Broken entwines her story with Stanford's, exploring powerful spirits, material poverty, spiritual wealth, friendship, violence, confusion, death, and above all else,"a love that comes before and after and above and below romantic love."
"Freelance journalist Jones tells the story of Arapaho medicine man Stanford Addison, a quadriplegic and gifted horse trainer and his effect on animals: 'The horses would gather around, their liquid brown eyes fixed on him. He'd roll away across the dirt. They'd put their noses down and follow him until he stopped rolling.' Jones chronicles the Addison family's triumphs and losses on the Wind River Indian Reservation in Wyoming, a place plagued by poverty and 'defined by struggle.' Along the way, Jones takes in lost souls, like 'the half-melted cowboy' Moses. At a crossroads in her life, Jones much like those she cares for is spiritually lost, but while in Wyoming, she stumbles upon her own journey of self-discovery. With an eye for detail, Jones brings each character to life; she describes Addison as '[t]his paralyzed, six-toothed, one-lunged Plains Indian [who] would take a drag of his KOOL Filter King, sigh, and say something like 'I guess the thing I miss most since the accident is ski jumping.'' At the book's core are the themes of healing, redefining family and home, and 'finding your center.' In the end, Jones reveals the beauty, ruin and spirituality of life on the 'rez.'" Publishers Weekly (Copyright Reed Business Information, Inc.)
“Jones locates herself beautifully in a story that is hers and not hers. This is her first book. We look forward to the next.” - Los Angeles Times
“It is the rare non-Native writer who can gain access to the hearts of Native people to share their stories; rarer still is the non-Native writer who tells those stories with both a clear eye and a compassionate heart. Lisa Jones has not only succeeded on both counts, she has offered us a story of a man, a people, and the bond between human and animal that will touch the heart of any reader...What a fine book.”
--Kent Nerburn, author of Neither Wolf nor Dog and The Wolf at Twilight
“Arapaho elder Stanford Addison is the most wonderful of heroes - and Jones is exactly the guide to bring him to us."
--Alexandra Fuller, author of The Legend of Colton H. Bryant and Don’t Let’s Go to the Dogs Tonight
"Intrepid only begins to describe Lisa Jones, who goes to admirable and adventuresome lengths to take the measure of a singular American spirit.”
—Ted Conover, author of The Routes of Man and Newjack
“[Lisa Jones] has a knack for describing events, people, and scenery so well that the reader can almost taste the weak, sugary coffee and feel the oppressive heat of the ceremonial sweat lodge.”
-- Library Journal (starred review).
“I love this book... a harrowing and ecstatic journey of mind, body and soul—so beautifully told that the reader is not just transfixed but transformed.”
--Abigail Thomas, author of A Three Dog Life
"BROKEN is about life loving us all equally and connecting us to spiritual responsibility. If you don’t read BROKEN, you are missing out!"
Tiokasin Ghosthorse - Host of First Voices Indigenous Radio, WBAI NY.
“A stunning accomplishment! Lisa Jones captures the wild beauty of the Wind River Reservation, the pathos and joy of the Arapahos who live there, and the remarkable life of a modern-day medicine man. All of this while on a healing journey into the broken places of her own heart.”

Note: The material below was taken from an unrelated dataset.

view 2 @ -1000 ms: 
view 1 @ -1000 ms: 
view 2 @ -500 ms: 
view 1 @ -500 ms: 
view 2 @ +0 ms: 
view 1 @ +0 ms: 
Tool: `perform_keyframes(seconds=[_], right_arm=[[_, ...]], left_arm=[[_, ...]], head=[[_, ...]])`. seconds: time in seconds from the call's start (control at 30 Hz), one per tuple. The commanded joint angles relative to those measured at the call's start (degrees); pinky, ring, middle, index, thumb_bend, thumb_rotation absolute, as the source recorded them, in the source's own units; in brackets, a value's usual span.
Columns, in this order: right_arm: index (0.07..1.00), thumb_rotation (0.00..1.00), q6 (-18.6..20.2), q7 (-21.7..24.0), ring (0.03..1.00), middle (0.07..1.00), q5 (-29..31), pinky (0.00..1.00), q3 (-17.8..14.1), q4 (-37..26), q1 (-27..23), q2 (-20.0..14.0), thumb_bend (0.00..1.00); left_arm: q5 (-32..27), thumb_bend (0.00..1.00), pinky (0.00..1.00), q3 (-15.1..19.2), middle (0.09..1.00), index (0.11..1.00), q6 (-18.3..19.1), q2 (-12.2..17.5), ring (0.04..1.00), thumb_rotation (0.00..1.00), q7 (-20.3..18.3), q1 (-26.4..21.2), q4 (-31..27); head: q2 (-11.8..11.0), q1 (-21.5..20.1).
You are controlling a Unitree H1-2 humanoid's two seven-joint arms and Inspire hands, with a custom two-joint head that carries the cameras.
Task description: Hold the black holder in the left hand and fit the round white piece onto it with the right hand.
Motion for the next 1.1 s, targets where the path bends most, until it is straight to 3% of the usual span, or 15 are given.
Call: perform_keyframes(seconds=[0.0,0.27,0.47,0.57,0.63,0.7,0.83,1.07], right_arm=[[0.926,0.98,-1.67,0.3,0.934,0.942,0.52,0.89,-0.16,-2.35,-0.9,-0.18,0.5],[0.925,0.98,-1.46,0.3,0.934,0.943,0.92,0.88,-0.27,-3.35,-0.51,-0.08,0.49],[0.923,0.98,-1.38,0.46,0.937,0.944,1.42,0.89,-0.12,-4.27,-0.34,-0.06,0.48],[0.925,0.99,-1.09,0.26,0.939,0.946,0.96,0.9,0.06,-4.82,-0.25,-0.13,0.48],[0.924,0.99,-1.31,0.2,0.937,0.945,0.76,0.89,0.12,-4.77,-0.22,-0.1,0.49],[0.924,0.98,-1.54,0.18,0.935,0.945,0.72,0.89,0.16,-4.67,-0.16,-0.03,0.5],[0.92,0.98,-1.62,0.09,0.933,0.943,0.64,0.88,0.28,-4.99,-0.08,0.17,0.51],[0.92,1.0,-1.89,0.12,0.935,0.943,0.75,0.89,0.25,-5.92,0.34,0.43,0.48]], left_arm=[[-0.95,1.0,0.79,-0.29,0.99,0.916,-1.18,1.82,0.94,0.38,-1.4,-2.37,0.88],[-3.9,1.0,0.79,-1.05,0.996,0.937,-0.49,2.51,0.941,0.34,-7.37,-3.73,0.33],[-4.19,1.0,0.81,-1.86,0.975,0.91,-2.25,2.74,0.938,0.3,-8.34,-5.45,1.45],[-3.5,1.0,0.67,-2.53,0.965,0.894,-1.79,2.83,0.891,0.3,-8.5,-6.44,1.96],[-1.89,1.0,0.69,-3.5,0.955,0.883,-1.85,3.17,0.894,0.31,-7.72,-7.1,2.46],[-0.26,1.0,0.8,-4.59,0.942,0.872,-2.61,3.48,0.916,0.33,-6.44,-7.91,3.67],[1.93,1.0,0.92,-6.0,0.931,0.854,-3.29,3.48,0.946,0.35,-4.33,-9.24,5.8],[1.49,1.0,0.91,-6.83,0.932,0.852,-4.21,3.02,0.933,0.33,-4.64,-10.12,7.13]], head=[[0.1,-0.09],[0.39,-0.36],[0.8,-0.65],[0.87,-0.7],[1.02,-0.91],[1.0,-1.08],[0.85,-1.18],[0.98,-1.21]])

- Margaret Coel, author of Blood Memory
“A beautifully written, heart wrenching journey into the depths of the soul. A tale of mystery, courage, and love between men, women and horses.”
-- Jim Fergus, author of One Thousand White Women and The Wild Girl
“A great endeavor; a beautiful and powerful tale. I would treat myself to BROKEN
, relishing the language, and like a woman with the best dark chocolate red chile fudge, I would savor its pages.”
-- Winona LaDuke, Anishinaabe activist and author of All our Relations: Native Struggles for Land and Life and Recovering the Sacred: the Power of Naming and Claiming
About the Author
Lisa Jones lives in Colorado with her husband and two cats. She has written for The New York Times Magazine, High Country News, and National Public Radio. BROKEN is her first book.